J'ai ensuite exercé deux mandats de députée européenne, de 1999 à 2008. Durant ces neuf années, j'ai choisi de siéger à la commission des Libertés civiles, de la justice et des affaires intérieures. J'ai notamment travaillé sur la construction de l'espace judiciaire européen et j'ai été rapporteure de la recommandation du Parlement européen à l'intention du Conseil sur l'évaluation du mandat d'arrêt européen, en date du 15 mars 2006. Pour mon groupe politique, j'ai également été rapporteure de la directive dite « Retour », visant à harmoniser les conditions de retour des personnes devant repartir dans leur pays.

Étant opposée au cumul des mandats, j'ai démissionné de mon mandat européen en mars 2008, juste après mon élection à la mairie de Reims et à la présidence de la communauté d'agglomération rémoise. Dans ces nouvelles fonctions, j'ai travaillé en partenariat très étroit avec les autorités judiciaires, la police et les représentants de l'État sur de nombreuses questions, notamment celles de la prévention de la délinquance et de la sécurité. J'ai également présidé le conseil de surveillance du centre hospitalier universitaire de Reims, ce qui m'a permis de connaître la condition des personnes hospitalisées sous contrainte. En tant que maire, j'ai eu aussi la lourde charge de prendre des décisions de placement sous contrainte en urgence.

Telles sont les expériences qui, je crois, m'ont préparée à l'exercice de la mission pour laquelle ma nomination est proposée.

Je veux ensuite rendre un hommage sincère au remarquable travail réalisé par Jean-Marie Delarue. Nommé Contrôleur général par décret du 13 juin 2008, c'est lui qui a mis en place cette institution. Pour l'avoir entendu à de nombreuses reprises, vous savez que sa personnalité ne peut qu'inspirer le plus grand respect, tant par la multiplicité de ses expériences professionnelles que par son dévouement total au service de la démocratie. Pour installer l'institution, il s'est entouré d'une équipe pluridisciplinaire et très diversifiée. Il a effectué un gigantesque travail de terrain, visitant pendant la durée de son mandat 900 établissements – la totalité des établissements pénitentiaires et des centres éducatifs fermés, ainsi que les centres de rétention administrative et de nombreux hôpitaux psychiatriques. Par son exigence, son indépendance, son impartialité, mais aussi par son obstination, il a su devenir un interlocuteur privilégié des personnes privées de liberté, des personnels et des instances parlementaires et gouvernementales. Grâce à lui, l'enfermement est une question qui a désormais sa place dans le débat public. Pour reprendre son expression, il a « donné à voir l'invisible ». Il a également pensé la privation de liberté comme personne ne l'avait sans doute encore fait. Le seul regret que l'on puisse émettre est qu'il n'ait pas été suffisamment écouté par les autorités administratives et gouvernementales.

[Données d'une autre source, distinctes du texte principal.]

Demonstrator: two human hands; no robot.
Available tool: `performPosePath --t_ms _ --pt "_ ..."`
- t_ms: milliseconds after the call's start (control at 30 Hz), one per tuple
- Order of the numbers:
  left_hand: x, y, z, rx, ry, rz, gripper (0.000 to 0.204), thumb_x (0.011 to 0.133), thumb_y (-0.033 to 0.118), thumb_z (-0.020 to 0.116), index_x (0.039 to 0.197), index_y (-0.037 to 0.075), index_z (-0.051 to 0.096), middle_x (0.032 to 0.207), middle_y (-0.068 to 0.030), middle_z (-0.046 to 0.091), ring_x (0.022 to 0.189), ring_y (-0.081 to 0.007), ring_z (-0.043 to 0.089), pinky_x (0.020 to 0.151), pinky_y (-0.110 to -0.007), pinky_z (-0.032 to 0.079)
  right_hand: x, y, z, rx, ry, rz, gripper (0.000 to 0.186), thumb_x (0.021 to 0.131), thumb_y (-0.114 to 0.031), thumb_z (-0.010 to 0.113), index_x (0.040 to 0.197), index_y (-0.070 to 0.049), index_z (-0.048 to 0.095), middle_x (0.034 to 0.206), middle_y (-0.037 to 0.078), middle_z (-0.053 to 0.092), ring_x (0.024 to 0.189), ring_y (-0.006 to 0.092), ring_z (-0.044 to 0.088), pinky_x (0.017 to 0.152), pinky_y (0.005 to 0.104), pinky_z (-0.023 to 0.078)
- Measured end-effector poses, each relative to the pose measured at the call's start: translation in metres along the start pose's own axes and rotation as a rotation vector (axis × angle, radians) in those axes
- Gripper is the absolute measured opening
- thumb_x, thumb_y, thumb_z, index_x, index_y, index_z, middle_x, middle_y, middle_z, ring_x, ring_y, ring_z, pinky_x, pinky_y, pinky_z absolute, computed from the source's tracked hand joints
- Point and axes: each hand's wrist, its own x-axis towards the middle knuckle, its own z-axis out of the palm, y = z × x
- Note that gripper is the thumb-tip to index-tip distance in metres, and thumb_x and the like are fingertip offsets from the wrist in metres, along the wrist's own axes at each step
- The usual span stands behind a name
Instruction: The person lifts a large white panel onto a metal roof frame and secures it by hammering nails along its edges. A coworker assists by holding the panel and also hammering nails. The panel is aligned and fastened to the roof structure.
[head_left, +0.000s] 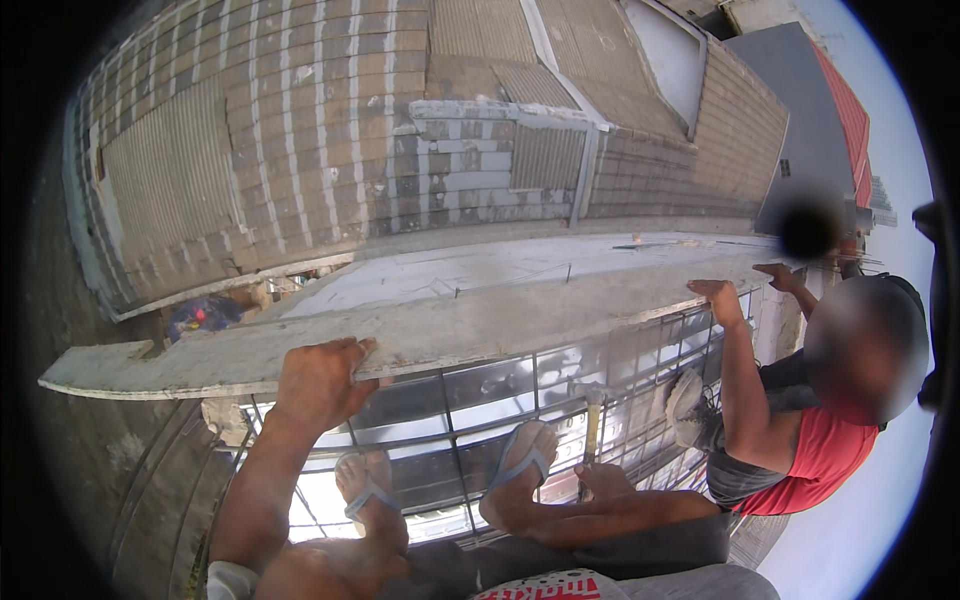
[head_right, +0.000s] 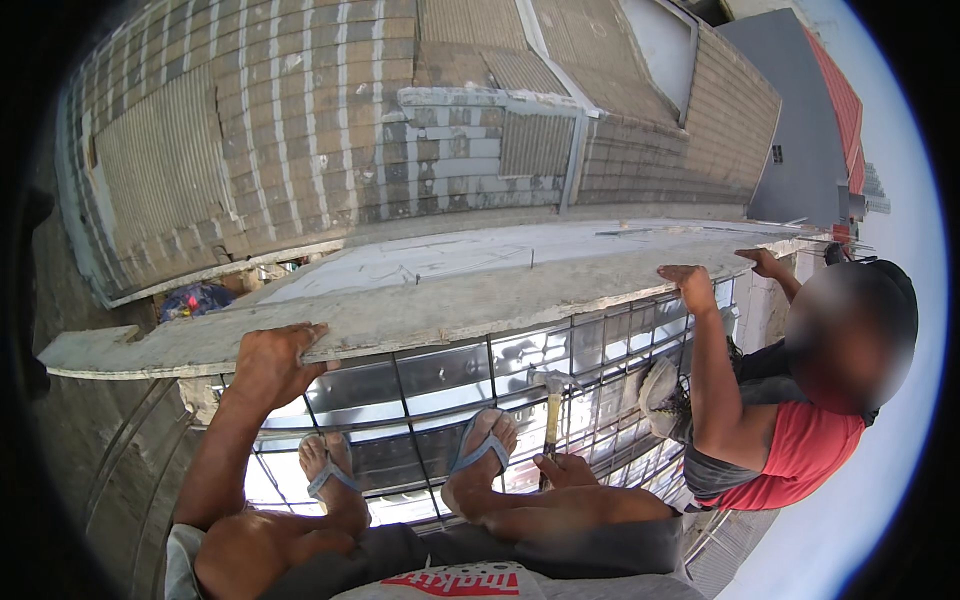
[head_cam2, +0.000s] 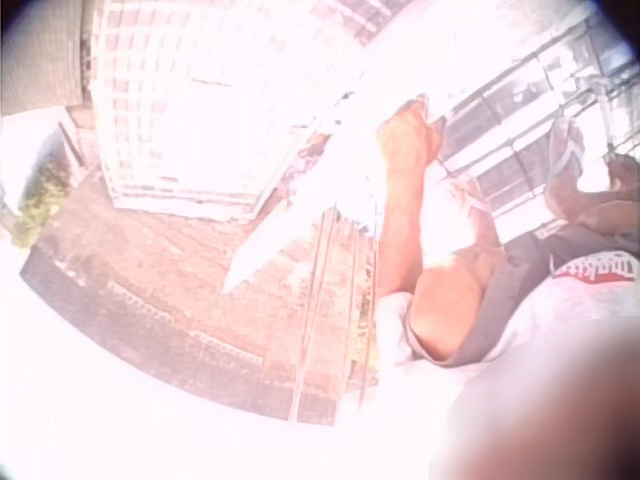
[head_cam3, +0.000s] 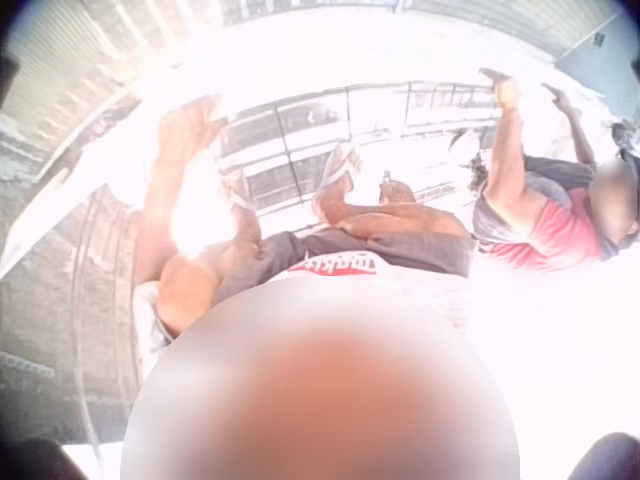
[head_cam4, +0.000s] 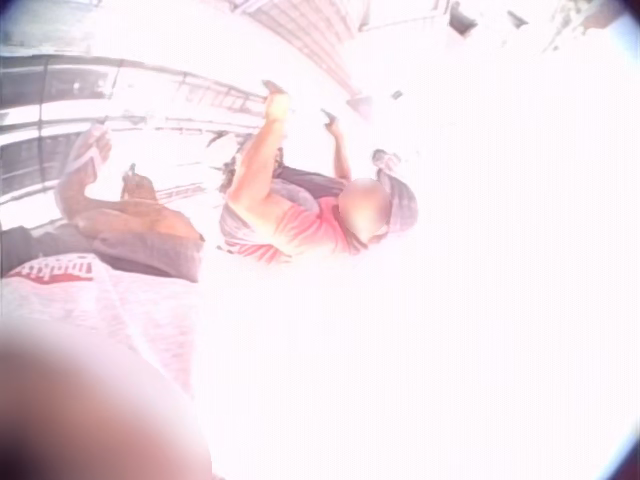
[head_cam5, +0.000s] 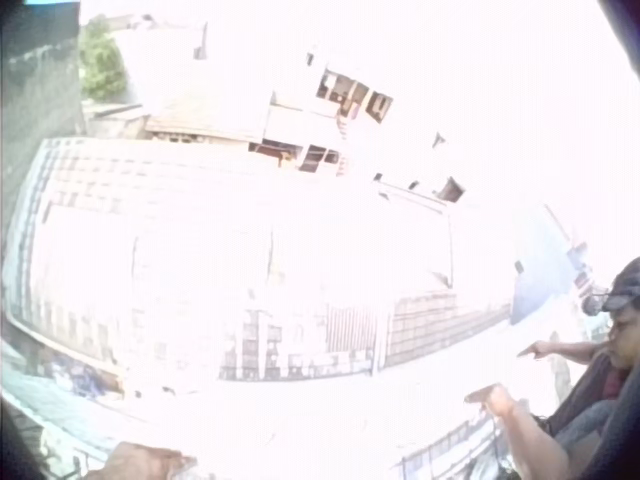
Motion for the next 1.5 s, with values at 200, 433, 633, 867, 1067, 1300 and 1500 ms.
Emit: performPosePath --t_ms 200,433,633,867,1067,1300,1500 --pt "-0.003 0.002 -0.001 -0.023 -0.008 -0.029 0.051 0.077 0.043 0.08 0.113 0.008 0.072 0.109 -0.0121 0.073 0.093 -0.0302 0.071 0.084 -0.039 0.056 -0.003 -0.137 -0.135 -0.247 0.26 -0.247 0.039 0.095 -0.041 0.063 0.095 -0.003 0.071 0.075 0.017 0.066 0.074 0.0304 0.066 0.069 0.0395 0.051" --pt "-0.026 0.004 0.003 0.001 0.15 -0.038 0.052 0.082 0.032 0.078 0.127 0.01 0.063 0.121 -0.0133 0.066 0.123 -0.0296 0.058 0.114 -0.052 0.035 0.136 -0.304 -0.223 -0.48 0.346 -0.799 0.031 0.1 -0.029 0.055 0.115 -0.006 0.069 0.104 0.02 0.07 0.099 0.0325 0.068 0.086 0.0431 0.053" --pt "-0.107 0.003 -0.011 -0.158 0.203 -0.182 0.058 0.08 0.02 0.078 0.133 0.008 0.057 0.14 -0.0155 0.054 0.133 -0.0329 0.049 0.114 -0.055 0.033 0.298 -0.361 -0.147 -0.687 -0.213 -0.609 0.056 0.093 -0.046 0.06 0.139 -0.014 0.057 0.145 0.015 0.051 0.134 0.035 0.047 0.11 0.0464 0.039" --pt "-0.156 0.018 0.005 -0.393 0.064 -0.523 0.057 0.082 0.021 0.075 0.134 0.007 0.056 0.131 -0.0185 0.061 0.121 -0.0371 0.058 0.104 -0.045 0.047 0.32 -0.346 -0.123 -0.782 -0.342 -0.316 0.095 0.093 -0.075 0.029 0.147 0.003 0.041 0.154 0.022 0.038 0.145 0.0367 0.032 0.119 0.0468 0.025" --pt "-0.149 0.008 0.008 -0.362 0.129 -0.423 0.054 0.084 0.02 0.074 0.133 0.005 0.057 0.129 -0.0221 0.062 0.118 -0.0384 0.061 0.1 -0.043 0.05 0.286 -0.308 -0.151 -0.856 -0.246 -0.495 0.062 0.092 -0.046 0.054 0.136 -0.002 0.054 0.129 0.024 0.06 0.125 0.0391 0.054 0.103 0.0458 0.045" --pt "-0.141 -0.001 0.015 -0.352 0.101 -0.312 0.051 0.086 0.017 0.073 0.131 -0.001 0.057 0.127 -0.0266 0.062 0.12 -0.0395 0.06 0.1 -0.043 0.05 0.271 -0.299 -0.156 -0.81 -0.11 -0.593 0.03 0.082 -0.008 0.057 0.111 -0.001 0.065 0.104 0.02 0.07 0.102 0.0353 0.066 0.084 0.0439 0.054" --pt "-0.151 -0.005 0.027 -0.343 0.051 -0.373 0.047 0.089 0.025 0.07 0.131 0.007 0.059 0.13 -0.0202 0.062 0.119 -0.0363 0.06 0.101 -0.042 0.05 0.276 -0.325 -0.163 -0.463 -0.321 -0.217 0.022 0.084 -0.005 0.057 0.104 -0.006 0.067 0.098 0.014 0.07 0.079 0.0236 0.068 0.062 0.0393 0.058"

Quoi qu'il en soit, tous ses rapports, avis et recommandations répondent à un très grand souci d'équilibre entre le respect des droits fondamentaux des personnes privées de liberté, le besoin de les impliquer, et les exigences liées à l'exercice de la fonction publique.

Je souhaite m'inscrire dans la continuité de cette action, en poursuivant le travail de terrain, les visites d'établissements, les rencontres avec les personnes privées de liberté et les personnels – je tiens à souligner combien la tâche de ces derniers est difficile – et en proposant des modifications réglementaires et législatives. Je me félicite, à cet égard, des relations exceptionnelles que Jean-Marie Delarue a nouées avec le Parlement.

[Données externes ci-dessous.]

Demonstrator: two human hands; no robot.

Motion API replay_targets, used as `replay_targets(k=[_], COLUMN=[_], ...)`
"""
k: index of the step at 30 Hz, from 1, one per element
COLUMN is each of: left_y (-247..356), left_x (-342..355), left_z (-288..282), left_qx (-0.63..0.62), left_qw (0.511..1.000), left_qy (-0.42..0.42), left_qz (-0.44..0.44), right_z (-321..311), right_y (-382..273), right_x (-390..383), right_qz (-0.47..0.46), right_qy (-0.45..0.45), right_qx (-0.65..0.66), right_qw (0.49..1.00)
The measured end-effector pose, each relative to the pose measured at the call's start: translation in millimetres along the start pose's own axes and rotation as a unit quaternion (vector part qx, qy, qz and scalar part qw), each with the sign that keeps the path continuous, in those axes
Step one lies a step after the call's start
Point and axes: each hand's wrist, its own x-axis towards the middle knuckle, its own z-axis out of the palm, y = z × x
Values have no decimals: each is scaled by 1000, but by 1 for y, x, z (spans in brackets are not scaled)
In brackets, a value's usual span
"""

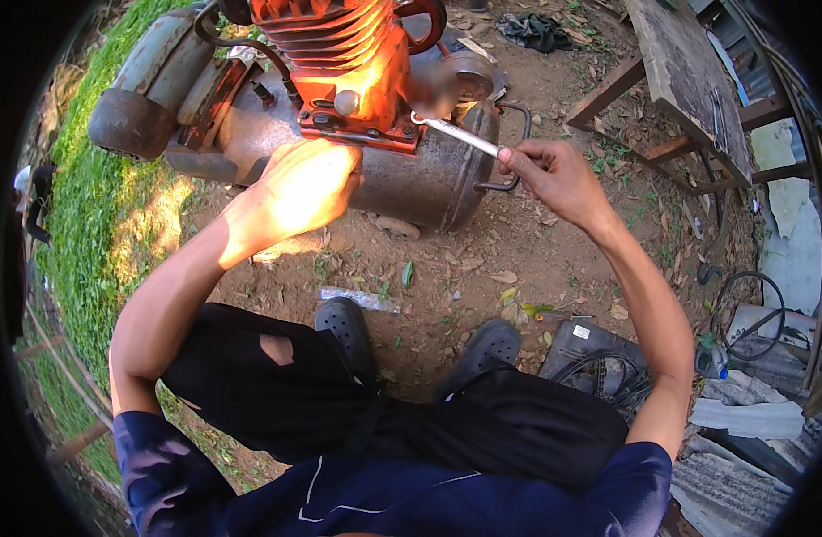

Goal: The person uses a wrench to loosen and tighten bolts on a red air compressor pump assembly while it sits on a tank.

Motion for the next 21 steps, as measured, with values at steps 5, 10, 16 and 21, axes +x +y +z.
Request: replay_targets(k=[5,10,16,21], left_y=[10,18,18,23], left_x=[12,16,10,12], left_z=[-1,-5,8,7], left_qx=[37,8,0,-20], left_qw=[983,983,990,986], left_qy=[-128,-106,-56,-93], left_qz=[-124,-152,-129,-135], right_z=[-9,-16,-33,-40], right_y=[2,10,-9,-10], right_x=[29,51,66,82], right_qz=[-26,-14,-16,-25], right_qy=[2,-39,-89,-91], right_qx=[-95,-51,-102,-143], right_qw=[995,998,991,985])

Permettez-moi de conclure en citant une phrase devenue célèbre, même si elle est d'attribution incertaine : « On reconnaît une démocratie à la façon dont elle traite les détenus. » et, plus globalement, aux personnes privées de liberté. Si le Parlement veut bien confirmer le choix du président de la République, ce sera pour moi un immense honneur et je m'efforcerai d'accomplir au mieux cette tâche difficile et exaltante.